• **Problem**
The stretch wanted below opens at the line containing "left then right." and closes at the line containing "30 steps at". Please return it exactly, with no other lines.

• **Data section**
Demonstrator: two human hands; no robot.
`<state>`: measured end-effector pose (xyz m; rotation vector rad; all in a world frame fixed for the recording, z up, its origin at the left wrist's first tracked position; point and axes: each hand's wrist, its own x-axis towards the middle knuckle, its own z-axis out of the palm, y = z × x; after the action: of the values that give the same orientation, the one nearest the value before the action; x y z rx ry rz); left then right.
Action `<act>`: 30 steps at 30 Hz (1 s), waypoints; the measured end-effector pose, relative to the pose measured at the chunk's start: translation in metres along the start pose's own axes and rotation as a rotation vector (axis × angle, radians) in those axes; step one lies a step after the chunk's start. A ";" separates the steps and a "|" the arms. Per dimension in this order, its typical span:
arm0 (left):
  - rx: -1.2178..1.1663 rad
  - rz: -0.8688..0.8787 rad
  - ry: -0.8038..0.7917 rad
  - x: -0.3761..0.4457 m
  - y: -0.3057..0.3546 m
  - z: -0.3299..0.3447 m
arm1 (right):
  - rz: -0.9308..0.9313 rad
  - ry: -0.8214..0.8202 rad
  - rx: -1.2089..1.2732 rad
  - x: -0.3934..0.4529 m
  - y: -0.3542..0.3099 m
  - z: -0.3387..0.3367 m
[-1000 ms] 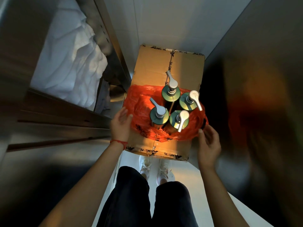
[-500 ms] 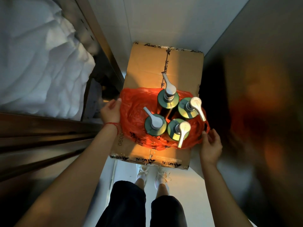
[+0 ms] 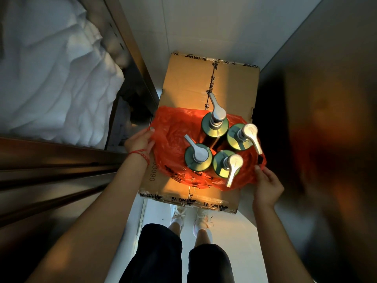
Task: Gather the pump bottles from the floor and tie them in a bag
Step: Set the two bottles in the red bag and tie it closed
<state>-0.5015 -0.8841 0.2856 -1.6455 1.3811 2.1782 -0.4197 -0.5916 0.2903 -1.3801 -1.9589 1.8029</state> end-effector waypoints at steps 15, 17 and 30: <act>-0.085 0.325 -0.300 -0.116 0.065 0.004 | -0.014 -0.116 0.343 -0.058 -0.108 -0.006; -0.045 0.386 -0.374 -0.146 0.077 0.006 | -0.048 -0.187 0.373 -0.073 -0.135 -0.010; 0.399 0.776 -0.631 -0.243 0.105 0.023 | -0.493 -0.496 0.050 -0.137 -0.228 -0.010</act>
<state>-0.4728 -0.8264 0.5436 -0.2283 2.2125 2.1908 -0.4515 -0.6461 0.5489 -0.3806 -2.1897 2.0327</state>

• **Answer section**
`<state>`: measured end-effector pose (xyz m; rotation vector rad; all in a world frame fixed for the recording, z up, its origin at the left wrist's first tracked position; point and axes: each hand's wrist, its own x-axis towards the middle knuckle, its own z-axis out of the palm, y = z × x; after the action: of the values that give the same orientation, the one nearest the value before the action; x y z rx ry rz); left then right.
Action `<act>`: 30 steps at 30 Hz (1 s), waypoints; the measured end-effector pose, relative to the pose measured at the chunk's start: translation in metres along the start pose's own axes and rotation as a rotation vector (axis × angle, radians) in those axes; step one lies a step after the chunk's start. A ";" separates the steps and a "|" the arms. Per dimension in this order, its typical span:

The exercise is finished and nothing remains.